O primeiro deles é a expertise: Quanto menor o conhecimento geral dos alunos, maior a probabilidade de focar em fatos, e vice-versa: quanto maior o conhecimento, mais o foco estava nas interpretações. A expertise, por sua vez, foi dividida em três áreas:

  1. Gestão de sala de aula: Quanto maior a necessidade dos alunos de reconhecimento de sua própria autoridade e credibilidade, maior a referência aos fatos. Quanto mais seguros os alunos se sentissem, maior a probabilidade de se envolverem em discussões que também poderiam desencadear incerteza e inquietação.
  2. Estratégias de ensino-aprendizagem: Em síntese, este ponto pode ser ilustrado com a frase de um participante do estudo: »Comecei como historiador e virei professor. Sem repertório de métodos e estratégias de ensino e sem competência diagnóstica para o status de aprendizagem dos alunos, é provável que haja ênfase no ensino factual. No entanto, para alguns participantes, os fatos e a interpretação não eram mutuamente exclusivos neste ponto, porque uma discussão parecia possível apenas de forma limitada sem uma base de conhecimento.
  3. Conhecimento técnico: Somente o conhecimento próprio do conteúdo histórico, métodos e convicções benéficas deram aos alunos a segurança para se concentrar em Inte permitir representações.

O segundo fator é o ambiente de trabalho. Ele pode ser mais ou menos útil na aprendizagem, no sentido de focar em fatos ou interpretações.

  1. Cultura escolar: As expectativas e tradições que prevalecem em uma escola, por ex. representado pelo supervisor, influenciou os alunos em seu projeto de aula.
  2. Grupo de aprendizagem: Ao definir suas prioridades, os alunos também se referiram à idade e à capacidade das turmas. Quanto mais velhos e melhores eram ou foram avaliados, maior a probabilidade de discussões.

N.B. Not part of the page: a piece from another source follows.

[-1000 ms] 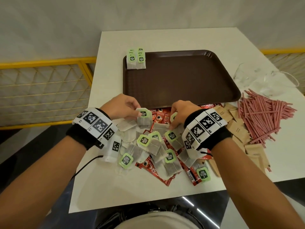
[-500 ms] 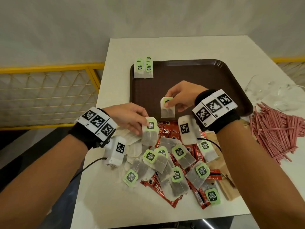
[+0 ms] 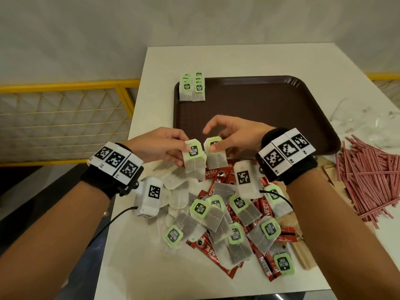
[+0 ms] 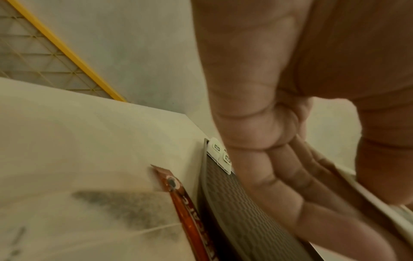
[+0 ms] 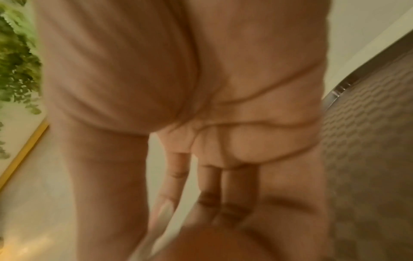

Uma visão mais abrangente da situação do estudo nacional e internacional pode ser encontrada na dissertação de Nitsche 2019. […].

5. Conclusão

Essas explicações deveriam diferenciar os fins e a relevância das convicções epistemológicas para o sujeito da história, de modo que a disposição de lidar com essas convicções e considerações histórico-teóricas e de refletir sobre elas pudesse aumentar tanto nos cursos universitários quanto nas aulas escolares. Essa orientação deveria ser adotada porque o pensamento histórico, um dos pilares do bom ensino de história, pode ser desenvolvido quando alunos e professores têm crenças epistemológicas úteis. Em relação às questões da introdução, isso significa, por exemplo, implantar um bom programa Alfabetização histórica crítica. […

Referências destes excertos:

PLEYER, Angelika. Epistemologische Überzeugungen und ihre Relevanz für den Geschichtsunterricht Angelika Pleyer. In: REITER, Benjamin; BEUTER, Katharina; HLUKHOVYCH, Adrianna; LINDNER, Konstantin; VOGT, Sabine (Ed.). Interdisziplinäre Perspektiven auf Geschichtskultur und zukunftsfähiges schulisches Lernen. Banberg: University of Bamberg Press, 2022. p.199-222.